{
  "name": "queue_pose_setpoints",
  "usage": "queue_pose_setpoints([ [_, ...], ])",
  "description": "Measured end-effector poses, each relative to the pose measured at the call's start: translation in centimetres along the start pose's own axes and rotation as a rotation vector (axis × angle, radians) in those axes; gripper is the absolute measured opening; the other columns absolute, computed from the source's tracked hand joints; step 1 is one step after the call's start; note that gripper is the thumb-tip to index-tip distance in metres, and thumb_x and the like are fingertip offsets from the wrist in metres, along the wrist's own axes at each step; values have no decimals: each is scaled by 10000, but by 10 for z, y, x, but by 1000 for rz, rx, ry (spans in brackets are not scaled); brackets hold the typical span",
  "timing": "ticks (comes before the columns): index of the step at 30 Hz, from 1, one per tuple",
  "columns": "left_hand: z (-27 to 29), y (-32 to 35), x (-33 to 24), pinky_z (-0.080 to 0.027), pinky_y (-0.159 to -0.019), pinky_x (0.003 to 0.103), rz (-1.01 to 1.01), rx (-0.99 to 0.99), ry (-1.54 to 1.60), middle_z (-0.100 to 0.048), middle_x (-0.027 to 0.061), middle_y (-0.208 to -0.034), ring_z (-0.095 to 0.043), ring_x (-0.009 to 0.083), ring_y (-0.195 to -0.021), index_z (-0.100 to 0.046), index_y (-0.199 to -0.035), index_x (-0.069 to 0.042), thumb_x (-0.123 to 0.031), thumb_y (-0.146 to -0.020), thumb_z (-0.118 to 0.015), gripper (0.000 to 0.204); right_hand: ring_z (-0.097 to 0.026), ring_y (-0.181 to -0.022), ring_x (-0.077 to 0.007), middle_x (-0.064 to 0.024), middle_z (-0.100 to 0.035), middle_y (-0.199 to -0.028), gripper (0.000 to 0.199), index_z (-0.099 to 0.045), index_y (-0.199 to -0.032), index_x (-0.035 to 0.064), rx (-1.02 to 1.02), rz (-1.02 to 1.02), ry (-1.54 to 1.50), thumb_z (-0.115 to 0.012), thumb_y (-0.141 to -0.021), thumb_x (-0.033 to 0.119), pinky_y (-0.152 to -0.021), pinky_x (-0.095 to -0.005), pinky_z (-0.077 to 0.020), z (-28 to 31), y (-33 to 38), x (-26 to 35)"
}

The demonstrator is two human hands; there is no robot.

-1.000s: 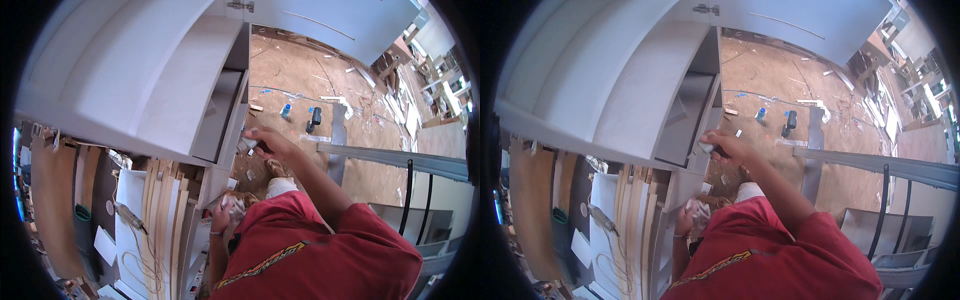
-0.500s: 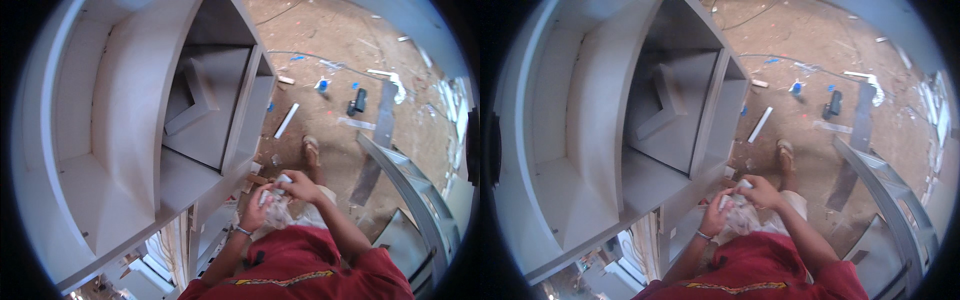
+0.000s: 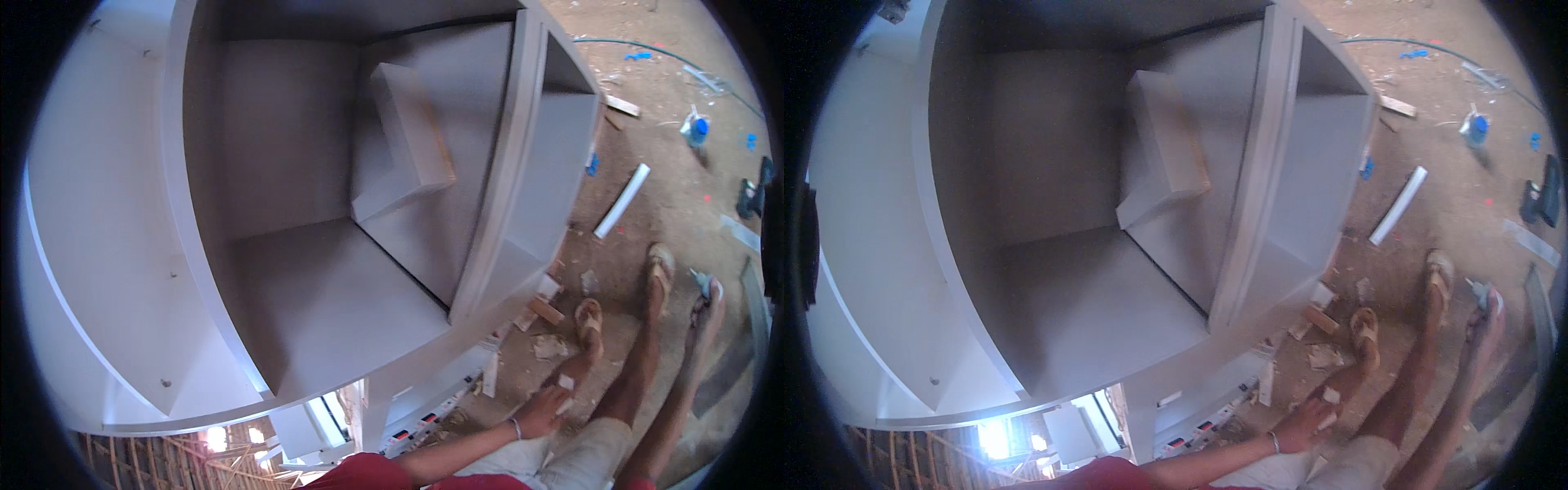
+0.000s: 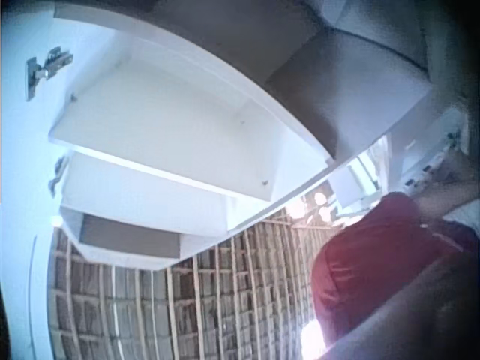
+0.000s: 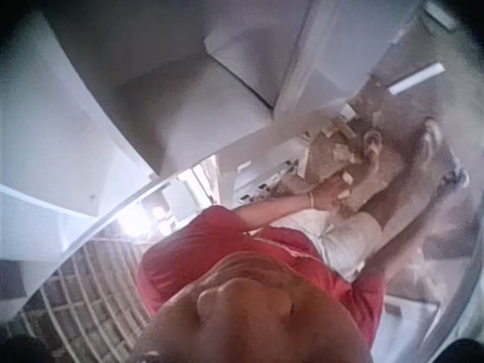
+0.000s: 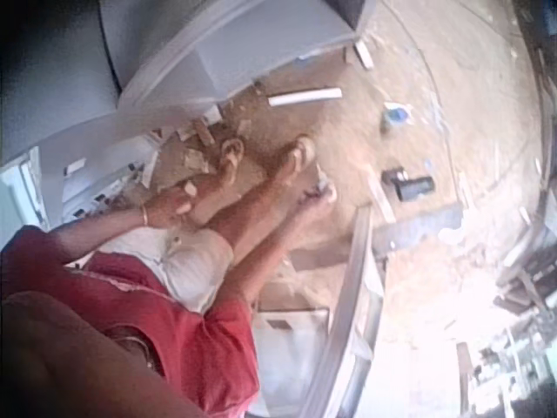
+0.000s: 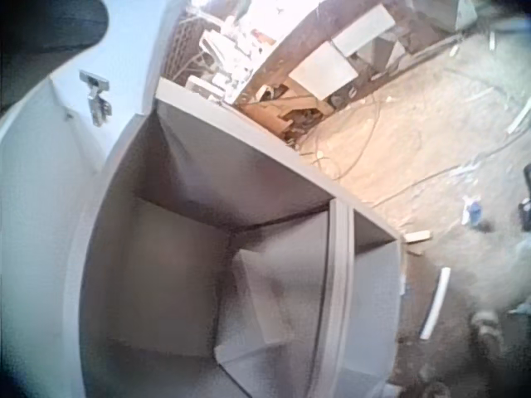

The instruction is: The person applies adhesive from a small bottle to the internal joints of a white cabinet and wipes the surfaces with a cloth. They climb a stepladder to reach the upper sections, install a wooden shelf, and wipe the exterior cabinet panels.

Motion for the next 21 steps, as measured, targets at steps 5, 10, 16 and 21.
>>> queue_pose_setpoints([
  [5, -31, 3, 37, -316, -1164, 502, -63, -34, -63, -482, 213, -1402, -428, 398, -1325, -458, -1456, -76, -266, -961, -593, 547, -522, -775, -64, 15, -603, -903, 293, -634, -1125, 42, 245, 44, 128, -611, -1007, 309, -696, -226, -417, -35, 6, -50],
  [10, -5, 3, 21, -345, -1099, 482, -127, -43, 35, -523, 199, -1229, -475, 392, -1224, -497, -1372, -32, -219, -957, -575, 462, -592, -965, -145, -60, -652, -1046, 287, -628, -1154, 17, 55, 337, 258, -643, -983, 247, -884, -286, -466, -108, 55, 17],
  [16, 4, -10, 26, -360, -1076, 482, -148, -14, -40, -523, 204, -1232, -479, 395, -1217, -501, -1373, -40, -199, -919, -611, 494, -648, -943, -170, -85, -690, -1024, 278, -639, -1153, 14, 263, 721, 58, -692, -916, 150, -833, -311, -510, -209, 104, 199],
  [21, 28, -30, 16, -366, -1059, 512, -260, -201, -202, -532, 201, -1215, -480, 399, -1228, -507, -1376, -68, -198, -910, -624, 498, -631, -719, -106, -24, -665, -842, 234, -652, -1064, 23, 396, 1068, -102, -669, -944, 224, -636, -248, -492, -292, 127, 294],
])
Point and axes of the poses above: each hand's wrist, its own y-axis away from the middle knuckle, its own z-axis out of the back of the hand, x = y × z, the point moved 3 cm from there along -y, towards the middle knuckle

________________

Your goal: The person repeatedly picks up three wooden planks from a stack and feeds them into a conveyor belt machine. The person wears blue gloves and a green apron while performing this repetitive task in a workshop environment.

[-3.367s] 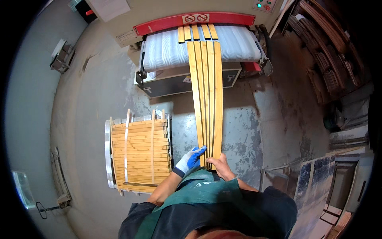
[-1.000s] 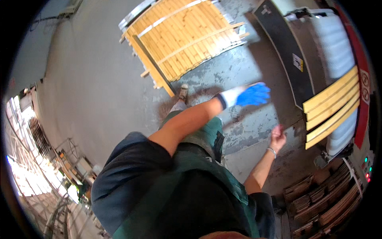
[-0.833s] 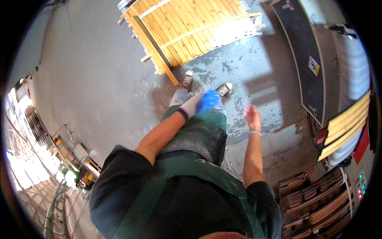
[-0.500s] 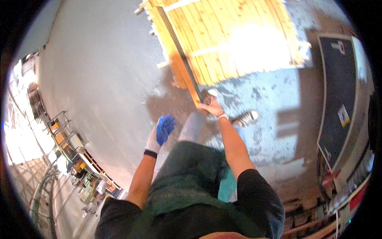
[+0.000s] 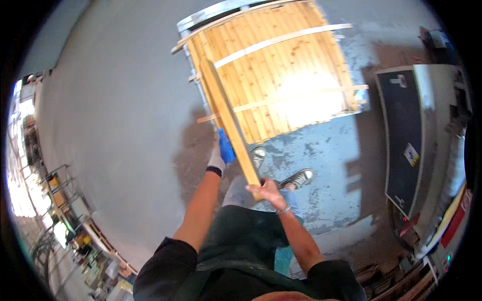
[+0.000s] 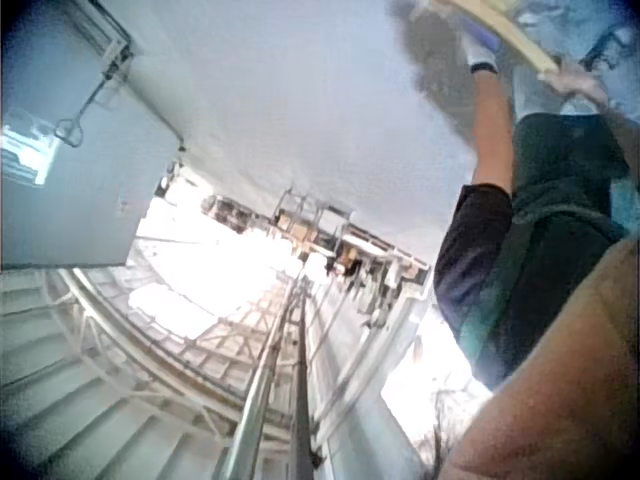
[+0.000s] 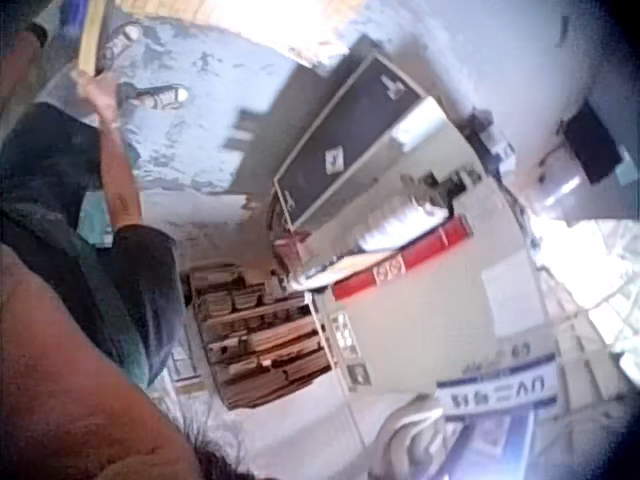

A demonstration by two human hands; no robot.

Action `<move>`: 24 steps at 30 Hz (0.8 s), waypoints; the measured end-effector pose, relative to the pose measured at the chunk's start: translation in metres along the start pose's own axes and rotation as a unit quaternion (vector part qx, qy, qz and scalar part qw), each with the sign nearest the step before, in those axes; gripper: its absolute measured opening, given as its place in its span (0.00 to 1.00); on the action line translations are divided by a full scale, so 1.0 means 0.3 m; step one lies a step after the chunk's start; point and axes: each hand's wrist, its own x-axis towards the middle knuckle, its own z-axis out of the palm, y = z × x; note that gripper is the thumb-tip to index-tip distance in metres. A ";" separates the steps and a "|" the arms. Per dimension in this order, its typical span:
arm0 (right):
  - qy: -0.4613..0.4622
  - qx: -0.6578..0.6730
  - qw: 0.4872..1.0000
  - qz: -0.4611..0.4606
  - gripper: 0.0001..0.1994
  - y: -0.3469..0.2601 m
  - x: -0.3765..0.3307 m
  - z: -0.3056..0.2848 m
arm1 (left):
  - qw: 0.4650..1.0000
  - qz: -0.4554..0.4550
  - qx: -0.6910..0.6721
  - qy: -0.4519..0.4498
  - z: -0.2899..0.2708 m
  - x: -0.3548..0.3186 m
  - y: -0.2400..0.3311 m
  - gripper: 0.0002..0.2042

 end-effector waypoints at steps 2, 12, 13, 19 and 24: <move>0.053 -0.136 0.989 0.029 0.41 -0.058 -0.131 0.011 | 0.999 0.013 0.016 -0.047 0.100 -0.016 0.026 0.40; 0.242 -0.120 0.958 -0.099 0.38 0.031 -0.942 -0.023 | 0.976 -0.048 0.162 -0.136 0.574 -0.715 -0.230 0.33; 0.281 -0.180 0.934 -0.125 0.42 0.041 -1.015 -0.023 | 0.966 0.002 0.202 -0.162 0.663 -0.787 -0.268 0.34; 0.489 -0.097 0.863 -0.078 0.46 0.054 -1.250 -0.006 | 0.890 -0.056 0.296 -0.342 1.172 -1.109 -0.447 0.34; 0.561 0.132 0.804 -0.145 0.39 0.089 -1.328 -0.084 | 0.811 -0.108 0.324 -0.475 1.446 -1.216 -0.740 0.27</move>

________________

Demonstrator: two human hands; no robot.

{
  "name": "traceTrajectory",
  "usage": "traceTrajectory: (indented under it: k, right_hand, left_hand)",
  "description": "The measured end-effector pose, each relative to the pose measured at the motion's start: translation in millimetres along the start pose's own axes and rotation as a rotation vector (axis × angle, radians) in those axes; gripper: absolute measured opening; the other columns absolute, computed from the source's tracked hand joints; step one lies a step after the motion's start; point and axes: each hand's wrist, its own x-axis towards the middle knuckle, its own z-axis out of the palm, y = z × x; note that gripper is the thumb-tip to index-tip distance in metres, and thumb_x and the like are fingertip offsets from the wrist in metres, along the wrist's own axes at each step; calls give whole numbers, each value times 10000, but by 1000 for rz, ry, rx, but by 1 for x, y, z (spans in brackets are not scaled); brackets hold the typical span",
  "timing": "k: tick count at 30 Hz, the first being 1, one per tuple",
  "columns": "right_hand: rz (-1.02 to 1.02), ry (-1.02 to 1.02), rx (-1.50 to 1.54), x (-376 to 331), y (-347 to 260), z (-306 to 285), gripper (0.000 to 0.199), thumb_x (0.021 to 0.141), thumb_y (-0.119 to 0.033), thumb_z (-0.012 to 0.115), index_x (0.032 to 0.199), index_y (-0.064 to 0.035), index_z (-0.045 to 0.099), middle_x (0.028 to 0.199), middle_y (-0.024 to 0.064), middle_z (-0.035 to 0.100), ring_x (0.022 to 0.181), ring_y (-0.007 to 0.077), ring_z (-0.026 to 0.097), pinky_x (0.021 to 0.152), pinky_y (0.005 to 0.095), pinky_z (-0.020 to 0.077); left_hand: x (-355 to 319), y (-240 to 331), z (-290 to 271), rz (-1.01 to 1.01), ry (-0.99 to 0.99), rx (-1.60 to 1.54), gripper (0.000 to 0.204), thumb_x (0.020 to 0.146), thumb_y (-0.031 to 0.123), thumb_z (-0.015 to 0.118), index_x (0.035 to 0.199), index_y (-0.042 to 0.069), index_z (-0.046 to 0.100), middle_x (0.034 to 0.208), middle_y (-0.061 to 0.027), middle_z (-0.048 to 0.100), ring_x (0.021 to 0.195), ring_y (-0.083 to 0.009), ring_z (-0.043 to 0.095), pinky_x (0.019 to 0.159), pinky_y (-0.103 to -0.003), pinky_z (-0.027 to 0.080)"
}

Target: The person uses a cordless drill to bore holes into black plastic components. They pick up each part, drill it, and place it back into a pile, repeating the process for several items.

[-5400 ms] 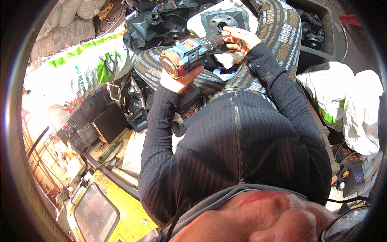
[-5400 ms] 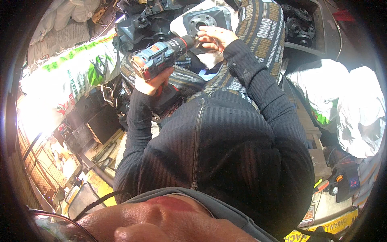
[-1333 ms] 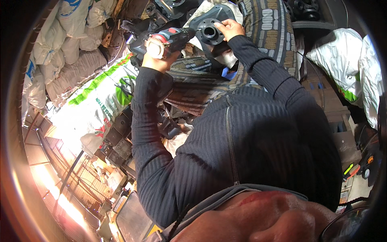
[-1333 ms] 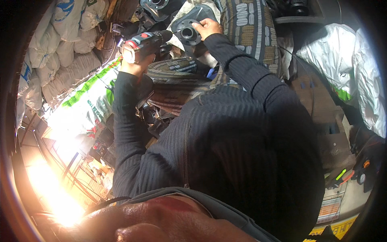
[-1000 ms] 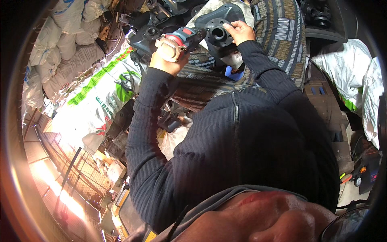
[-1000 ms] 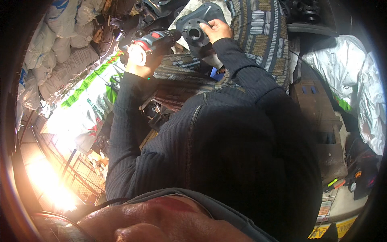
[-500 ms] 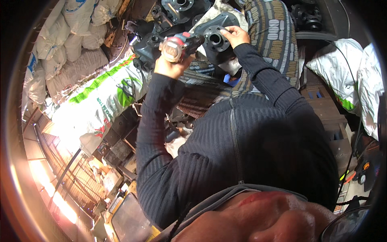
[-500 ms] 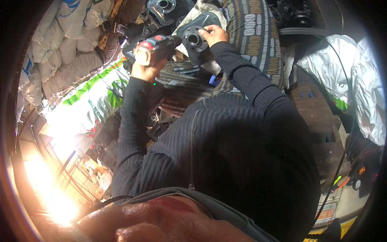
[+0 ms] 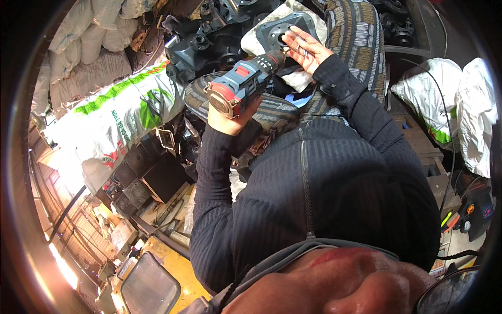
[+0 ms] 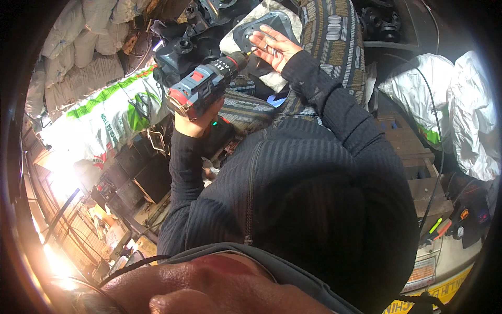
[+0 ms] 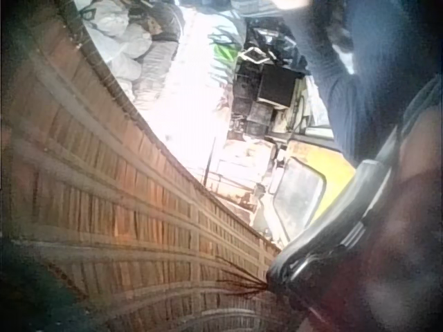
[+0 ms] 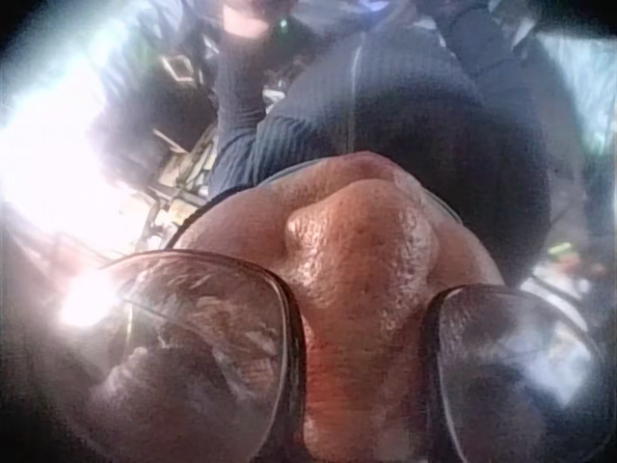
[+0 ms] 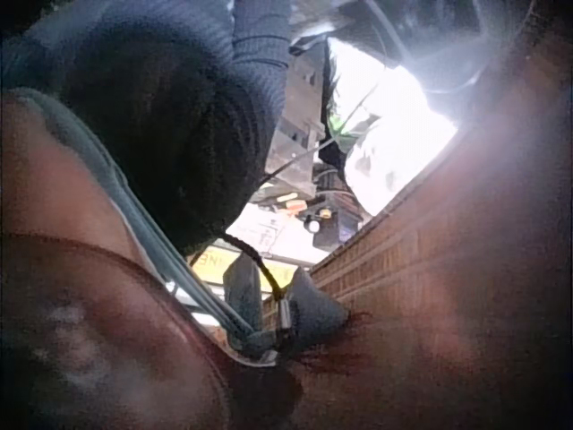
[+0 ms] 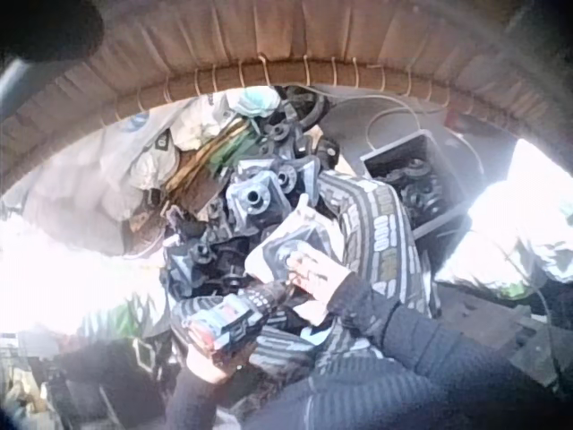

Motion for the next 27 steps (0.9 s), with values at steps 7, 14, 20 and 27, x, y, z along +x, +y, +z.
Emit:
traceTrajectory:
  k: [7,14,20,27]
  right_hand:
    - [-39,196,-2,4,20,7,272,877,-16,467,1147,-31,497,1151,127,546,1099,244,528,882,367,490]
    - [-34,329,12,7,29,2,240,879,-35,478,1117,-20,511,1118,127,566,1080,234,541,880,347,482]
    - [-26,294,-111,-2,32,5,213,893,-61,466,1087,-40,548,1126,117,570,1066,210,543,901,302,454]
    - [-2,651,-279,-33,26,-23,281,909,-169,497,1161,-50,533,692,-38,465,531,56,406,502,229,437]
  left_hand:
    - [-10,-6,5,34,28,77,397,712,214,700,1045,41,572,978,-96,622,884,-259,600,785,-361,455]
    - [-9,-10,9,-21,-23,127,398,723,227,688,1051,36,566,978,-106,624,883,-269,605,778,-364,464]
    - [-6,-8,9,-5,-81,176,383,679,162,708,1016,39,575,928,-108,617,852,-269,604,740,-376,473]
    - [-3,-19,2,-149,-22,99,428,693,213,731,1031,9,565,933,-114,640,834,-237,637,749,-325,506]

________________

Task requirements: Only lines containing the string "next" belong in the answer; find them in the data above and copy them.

The completed task:
Motion for the next 21 steps, as measured, targets at steps 5, 10, 16 and 21.
Motion for the next 27 steps (0.9 s), with values at steps 7, 14, 20 and 27, x, y, z along +x, +y, +z.

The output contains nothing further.